Task goal
Return verbatim the portion of the material below that starts at the line containing "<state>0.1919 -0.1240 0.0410" and ends at its last line.

Information supplied
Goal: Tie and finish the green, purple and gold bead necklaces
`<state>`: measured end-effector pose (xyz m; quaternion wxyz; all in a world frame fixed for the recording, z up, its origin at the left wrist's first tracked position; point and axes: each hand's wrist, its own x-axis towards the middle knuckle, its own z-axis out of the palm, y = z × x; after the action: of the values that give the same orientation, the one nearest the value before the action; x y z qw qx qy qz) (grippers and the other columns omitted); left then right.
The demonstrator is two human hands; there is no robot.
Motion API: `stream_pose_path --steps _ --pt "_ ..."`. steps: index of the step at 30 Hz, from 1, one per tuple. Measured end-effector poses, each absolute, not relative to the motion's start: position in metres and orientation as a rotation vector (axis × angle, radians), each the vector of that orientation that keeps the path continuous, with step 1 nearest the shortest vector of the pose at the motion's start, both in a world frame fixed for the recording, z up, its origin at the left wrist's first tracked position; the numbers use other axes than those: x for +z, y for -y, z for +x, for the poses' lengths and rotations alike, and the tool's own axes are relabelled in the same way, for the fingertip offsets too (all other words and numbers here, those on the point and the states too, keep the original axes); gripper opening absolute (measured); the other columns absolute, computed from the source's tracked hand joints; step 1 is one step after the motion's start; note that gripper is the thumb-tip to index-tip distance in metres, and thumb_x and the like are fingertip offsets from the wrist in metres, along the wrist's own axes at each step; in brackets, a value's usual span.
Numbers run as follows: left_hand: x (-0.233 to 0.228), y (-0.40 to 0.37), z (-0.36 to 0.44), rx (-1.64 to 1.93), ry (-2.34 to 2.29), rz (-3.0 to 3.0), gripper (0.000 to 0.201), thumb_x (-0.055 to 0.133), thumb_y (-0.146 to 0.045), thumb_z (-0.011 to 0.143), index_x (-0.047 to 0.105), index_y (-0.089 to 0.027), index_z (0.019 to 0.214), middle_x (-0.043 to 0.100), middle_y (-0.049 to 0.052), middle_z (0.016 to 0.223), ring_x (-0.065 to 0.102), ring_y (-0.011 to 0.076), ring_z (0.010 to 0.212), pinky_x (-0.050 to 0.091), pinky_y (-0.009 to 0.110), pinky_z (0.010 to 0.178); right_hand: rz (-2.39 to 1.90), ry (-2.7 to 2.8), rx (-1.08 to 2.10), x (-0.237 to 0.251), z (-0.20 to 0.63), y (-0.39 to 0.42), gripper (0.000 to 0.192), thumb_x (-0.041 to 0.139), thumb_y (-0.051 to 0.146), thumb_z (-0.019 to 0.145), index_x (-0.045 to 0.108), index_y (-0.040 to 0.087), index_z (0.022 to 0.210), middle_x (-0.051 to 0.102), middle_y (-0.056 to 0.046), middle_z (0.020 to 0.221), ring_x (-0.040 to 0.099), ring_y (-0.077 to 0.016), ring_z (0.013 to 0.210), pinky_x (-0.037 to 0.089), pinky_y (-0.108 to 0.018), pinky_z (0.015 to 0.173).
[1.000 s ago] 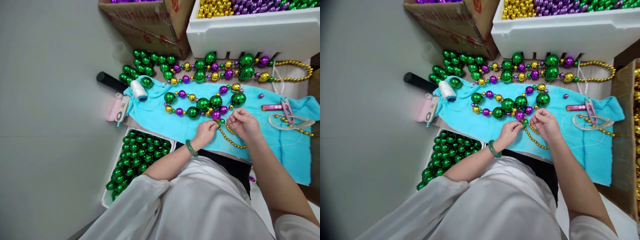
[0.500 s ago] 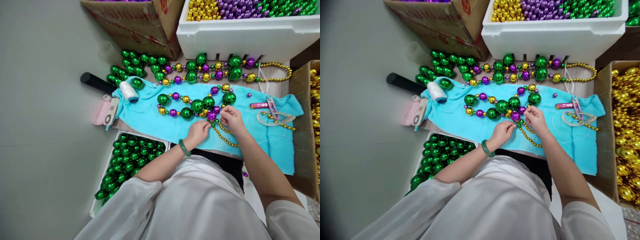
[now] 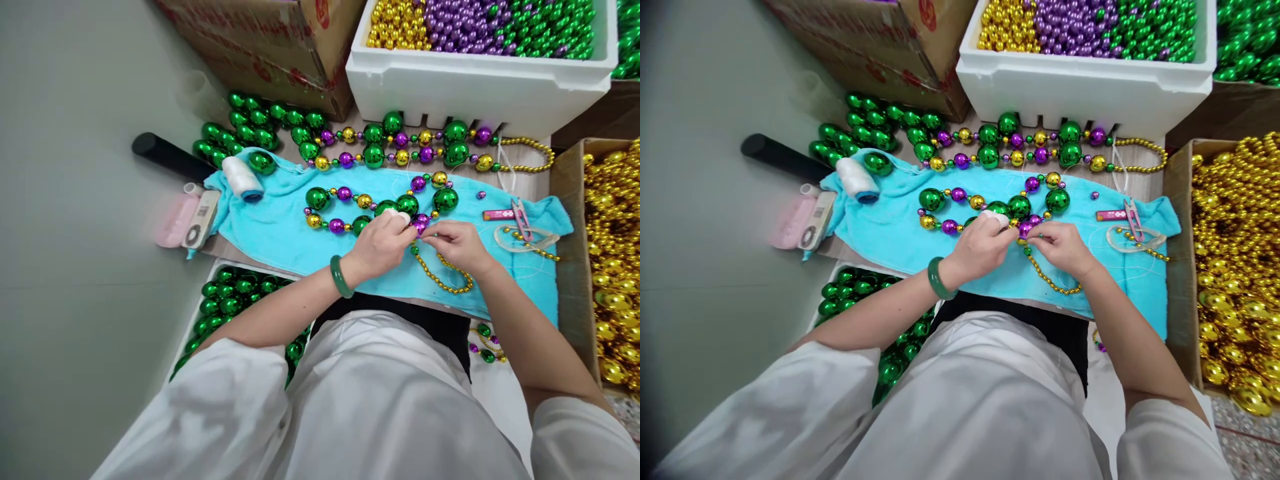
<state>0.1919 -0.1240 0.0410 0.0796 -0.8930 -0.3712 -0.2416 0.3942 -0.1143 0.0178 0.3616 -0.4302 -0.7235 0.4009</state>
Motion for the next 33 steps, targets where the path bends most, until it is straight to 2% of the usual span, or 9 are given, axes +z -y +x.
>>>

Written answer
<state>0.1919 -0.1240 0.0410 0.0796 -0.8930 -0.3712 -0.2416 0.3942 -0.1143 0.0178 0.3616 -0.4302 -0.7235 0.4009</state>
Motion for the next 33 steps, targets where the path bends most, until it is straight to 2% of the usual span, or 9 are given, axes +z -y +x.
>>>

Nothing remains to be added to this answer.